Don’t think, just defunctionalize

Published 2020-12-22 in sections English, Haskell.

TL;DR: CPS-conversion and defunctionalization can help you to come up with a constant-stack algorithm.

Update: Turns out I inadvertedly plagiarized the talk The Best Refactoring You’ve Never Heard Of by James Koppel. Please consider this a form of sincere flattery.

The starting point

Today, I’ll take you on a another little walk through the land of program transformations. Let’s begin with a simple binary tree, with value of unknown type in the leaves, as well as the canonical map function:

data T a = L a | B (T a) (T a)

map1 :: (a -> b) -> T a -> T b
map1 f (L x) = L (f x)
map1 f (B t1 t2) = B (map1 f t1) (map1 f t2)

As you can see, this map function is using the program stack as it traverses the tree. Our goal is now to come up with a map function that does not use the stack!

Why? Good question! In Haskell, there wouldn’t be a strong need for this, as the Haskell stack is allocated on the heap, just like your normal data, so there is plenty of stack space.

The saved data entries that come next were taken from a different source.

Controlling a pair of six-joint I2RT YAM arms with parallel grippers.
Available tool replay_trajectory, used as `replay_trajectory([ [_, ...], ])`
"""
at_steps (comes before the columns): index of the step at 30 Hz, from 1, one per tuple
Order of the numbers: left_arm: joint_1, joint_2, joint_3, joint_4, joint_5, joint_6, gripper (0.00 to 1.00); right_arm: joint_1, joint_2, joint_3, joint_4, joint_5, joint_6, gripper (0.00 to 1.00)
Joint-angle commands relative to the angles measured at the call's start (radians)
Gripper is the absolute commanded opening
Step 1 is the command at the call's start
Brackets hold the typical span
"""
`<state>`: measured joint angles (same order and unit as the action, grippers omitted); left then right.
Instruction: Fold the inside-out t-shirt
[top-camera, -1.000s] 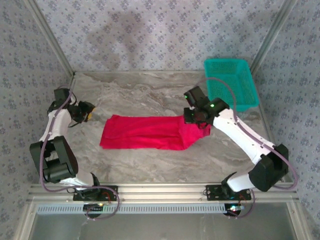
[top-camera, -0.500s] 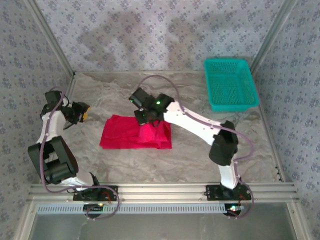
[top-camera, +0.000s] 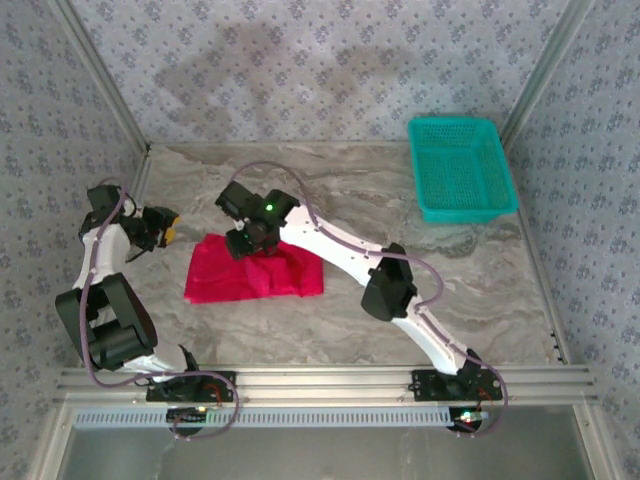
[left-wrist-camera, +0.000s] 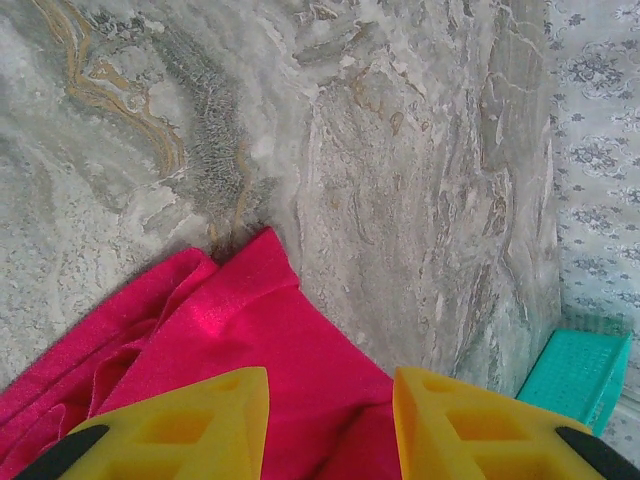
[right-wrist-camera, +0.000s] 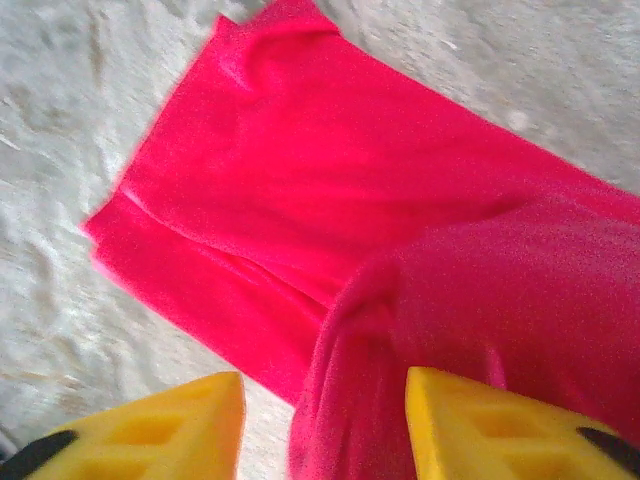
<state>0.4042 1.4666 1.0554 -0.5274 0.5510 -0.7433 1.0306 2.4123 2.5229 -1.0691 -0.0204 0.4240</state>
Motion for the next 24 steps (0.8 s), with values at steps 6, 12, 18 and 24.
replay_trajectory([
  [6,0.008,-0.027,-0.035,0.016,0.018,-0.004,0.38,0.007,-0.265,-0.175,0.001,-0.016,-0.023,0.58],
  [12,-0.064,-0.017,-0.073,0.052,0.007,-0.019,0.39,-0.134,-0.499,-0.704,0.289,-0.061,0.062,0.40],
  [18,-0.186,0.097,-0.072,0.089,-0.036,-0.029,0.39,-0.220,-0.445,-0.863,0.446,-0.176,0.093,0.18],
  [24,-0.298,0.241,-0.026,0.149,-0.050,-0.060,0.38,-0.245,-0.276,-0.883,0.433,-0.194,0.156,0.15],
])
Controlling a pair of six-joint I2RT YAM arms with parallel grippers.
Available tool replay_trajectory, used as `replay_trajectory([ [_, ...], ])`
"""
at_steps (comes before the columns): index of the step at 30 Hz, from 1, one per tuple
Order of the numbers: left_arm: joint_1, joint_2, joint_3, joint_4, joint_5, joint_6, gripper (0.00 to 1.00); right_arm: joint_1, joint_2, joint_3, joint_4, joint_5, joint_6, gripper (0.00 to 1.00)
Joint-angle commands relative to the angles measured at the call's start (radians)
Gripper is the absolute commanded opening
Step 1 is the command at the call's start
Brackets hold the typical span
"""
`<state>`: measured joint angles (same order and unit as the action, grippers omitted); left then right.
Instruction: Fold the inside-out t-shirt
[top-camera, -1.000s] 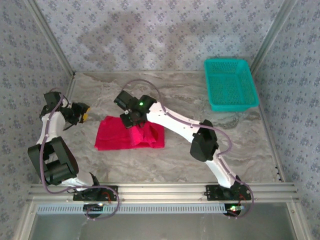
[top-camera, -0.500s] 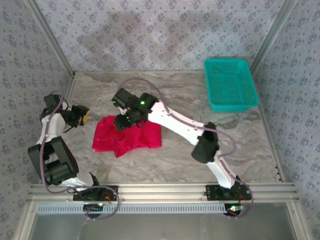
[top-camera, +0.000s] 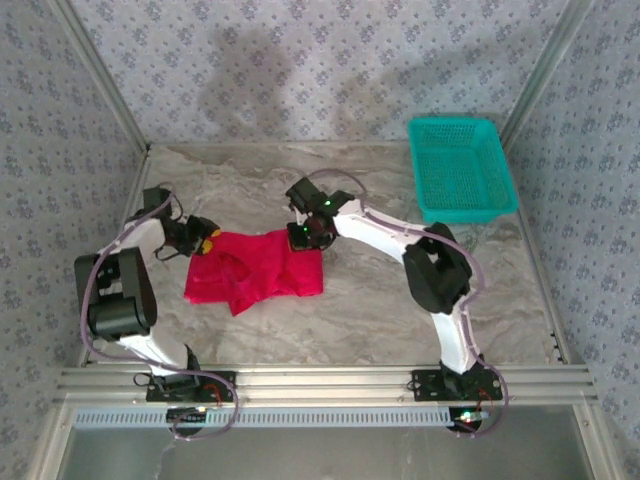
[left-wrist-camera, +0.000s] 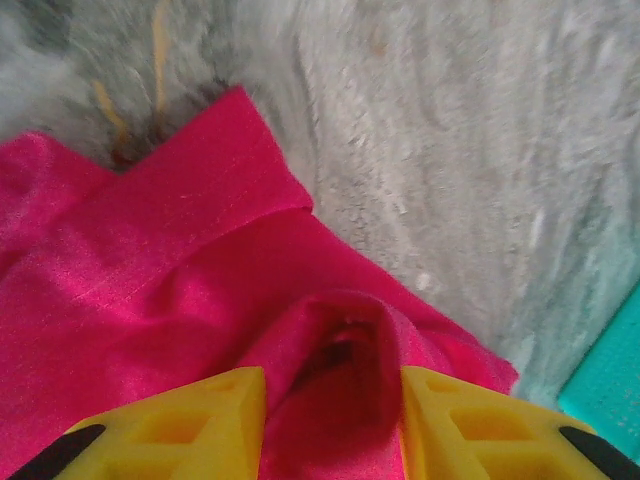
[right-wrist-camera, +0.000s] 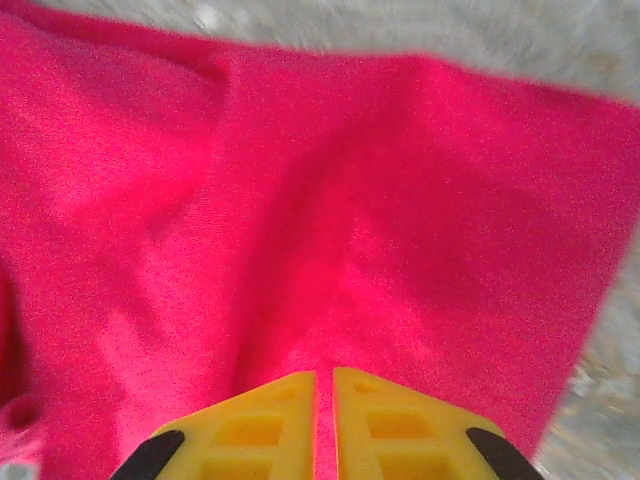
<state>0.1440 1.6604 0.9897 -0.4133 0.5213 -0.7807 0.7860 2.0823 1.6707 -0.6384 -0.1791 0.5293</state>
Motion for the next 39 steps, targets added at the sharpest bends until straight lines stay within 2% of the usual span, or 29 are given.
replay_trajectory([
  [1,-0.055,0.072,0.053,0.034,-0.028,-0.021,0.37,-0.003,0.061,-0.051,0.002,-0.028,0.061,0.15],
  [3,-0.083,0.134,0.090,0.033,-0.034,-0.017,0.29,-0.013,0.056,-0.112,0.015,-0.022,0.081,0.15],
  [7,-0.095,0.209,0.191,-0.011,-0.058,-0.005,0.00,0.004,-0.028,-0.272,0.032,0.003,0.084,0.16],
  [12,-0.104,0.278,0.425,-0.138,-0.101,0.032,0.00,0.095,-0.152,-0.453,0.023,0.056,0.124,0.16],
  [16,-0.160,0.385,0.601,-0.201,-0.057,0.063,0.00,0.177,-0.212,-0.441,0.002,0.057,0.159,0.20],
  [17,-0.171,0.411,0.637,-0.224,-0.039,0.078,0.07,0.185,-0.223,-0.417,-0.014,0.073,0.155,0.21],
  [19,-0.193,0.448,0.698,-0.309,-0.047,0.119,0.29,0.184,-0.243,-0.366,-0.034,0.102,0.130,0.26],
  [21,-0.187,0.426,0.694,-0.348,-0.108,0.135,0.36,0.163,-0.255,-0.337,-0.018,0.115,0.111,0.29],
  [26,-0.142,0.255,0.563,-0.387,-0.269,0.151,0.40,0.065,-0.207,-0.253,0.032,0.063,0.020,0.30],
  [28,-0.133,0.188,0.493,-0.398,-0.292,0.162,0.40,0.034,-0.156,-0.212,0.074,0.029,-0.011,0.30],
  [31,-0.129,0.098,0.345,-0.363,-0.276,0.157,0.40,-0.012,-0.050,-0.139,0.069,-0.024,-0.032,0.29],
  [34,-0.129,0.050,0.186,-0.248,-0.178,0.126,0.40,-0.041,0.016,-0.131,0.052,-0.053,-0.003,0.28],
  [36,-0.134,0.065,0.119,-0.180,-0.155,0.112,0.40,-0.035,0.000,-0.203,0.072,-0.063,0.024,0.27],
  [39,-0.146,0.141,0.134,-0.157,-0.143,0.117,0.39,0.017,-0.080,-0.353,0.094,-0.031,0.061,0.27],
])
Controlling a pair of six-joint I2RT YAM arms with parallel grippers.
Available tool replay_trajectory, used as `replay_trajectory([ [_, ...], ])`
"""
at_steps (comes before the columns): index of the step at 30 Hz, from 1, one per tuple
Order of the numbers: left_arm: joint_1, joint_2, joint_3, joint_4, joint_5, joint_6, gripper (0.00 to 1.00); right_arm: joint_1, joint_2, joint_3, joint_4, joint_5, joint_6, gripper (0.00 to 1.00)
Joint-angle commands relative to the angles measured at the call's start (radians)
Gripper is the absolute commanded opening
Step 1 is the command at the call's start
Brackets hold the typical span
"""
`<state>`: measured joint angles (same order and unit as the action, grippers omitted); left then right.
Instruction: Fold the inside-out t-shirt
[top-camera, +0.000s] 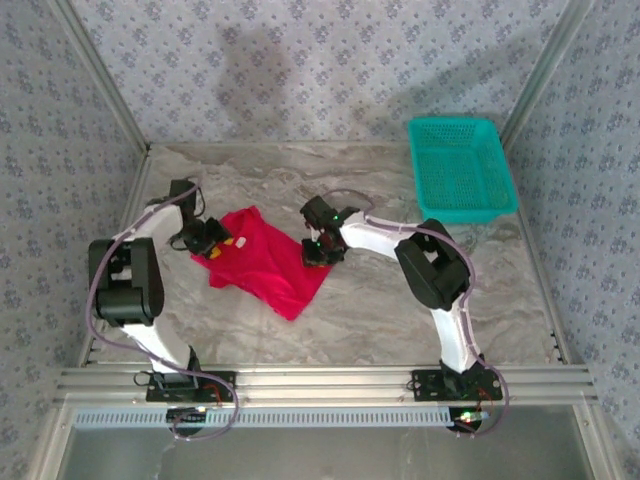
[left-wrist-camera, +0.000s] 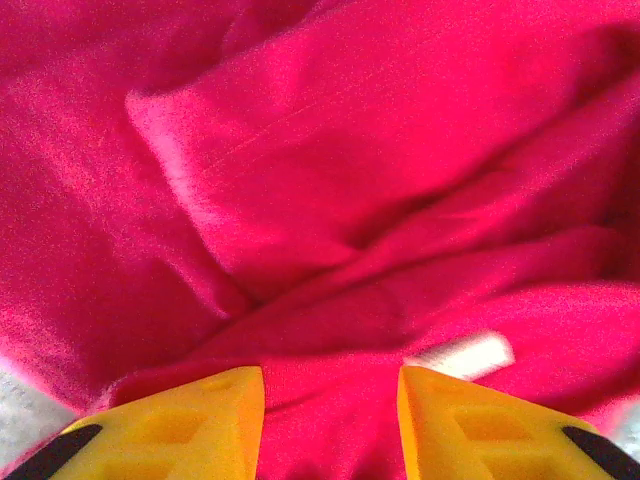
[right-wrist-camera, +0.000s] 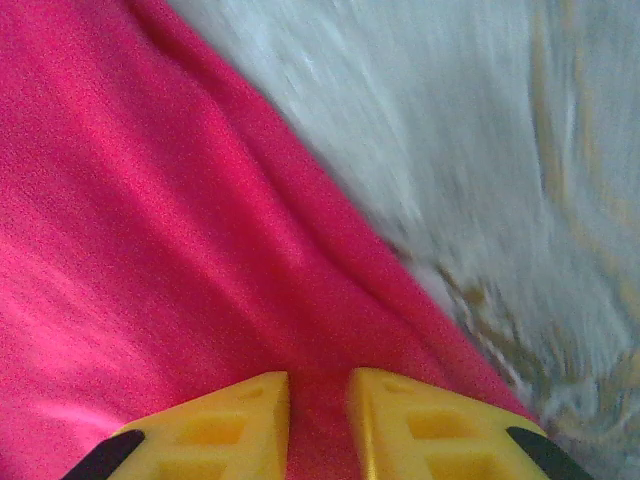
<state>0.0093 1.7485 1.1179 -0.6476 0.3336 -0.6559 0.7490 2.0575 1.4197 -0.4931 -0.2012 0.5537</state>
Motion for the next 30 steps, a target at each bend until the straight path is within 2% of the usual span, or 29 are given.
replay_trajectory([
  [1,-0.024,0.079,0.026,0.083,0.045,-0.007,0.39,0.076,-0.085,-0.148,-0.049,0.005,0.052,0.27],
  [5,-0.100,0.164,0.151,0.085,0.057,0.004,0.39,0.204,-0.233,-0.295,-0.044,0.070,0.120,0.27],
  [7,-0.140,0.211,0.242,0.069,0.093,0.027,0.38,0.268,-0.293,-0.301,-0.057,0.109,0.109,0.27],
  [10,-0.167,0.236,0.367,0.008,0.131,0.084,0.37,0.287,-0.347,-0.253,-0.099,0.195,0.042,0.30],
  [11,-0.166,0.230,0.391,-0.013,0.129,0.097,0.37,0.279,-0.358,-0.238,-0.103,0.203,0.034,0.34],
  [15,-0.140,0.149,0.397,-0.092,0.076,0.125,0.37,0.155,-0.326,-0.136,-0.045,0.229,-0.058,0.62],
  [16,-0.129,0.124,0.374,-0.099,0.074,0.124,0.38,0.116,-0.298,-0.099,-0.028,0.220,-0.086,0.65],
  [19,-0.110,0.063,0.281,-0.101,0.078,0.122,0.40,0.024,-0.193,0.013,-0.012,0.161,-0.120,0.67],
  [22,-0.097,0.013,0.169,-0.069,0.076,0.119,0.43,-0.027,-0.086,0.125,-0.036,0.108,-0.135,0.68],
  [30,-0.060,0.038,0.026,0.014,0.110,0.121,0.45,-0.037,0.059,0.295,-0.104,0.071,-0.182,0.69],
])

But in other languages or environments, the stack space may have a hard limit, and it may be advised to not use unbounded stack space.

That aside, it’s a fun exercise, and that’s sufficient reason for me.

(In the following, I assume that tail-calls, i.e. those where a function end with another function call, but without modifying its result, do not actually use stack space. Once all recursive function calls are tail calls, the code is equivalent to an imperative loop, as we will see.)

Think?

We could now just stare at the problem (rather the code), and try to come up with a solution directly. We’d probably think “ok, as I go through the tree, I have to remember all the nodes above me… so I need a list of those nodes… and for each of these nodes, I also need to remember whether I am currently processing the left child, and yet have to look at the right one, or whether I am done with the left child… so what do I have to remember about the current node…?”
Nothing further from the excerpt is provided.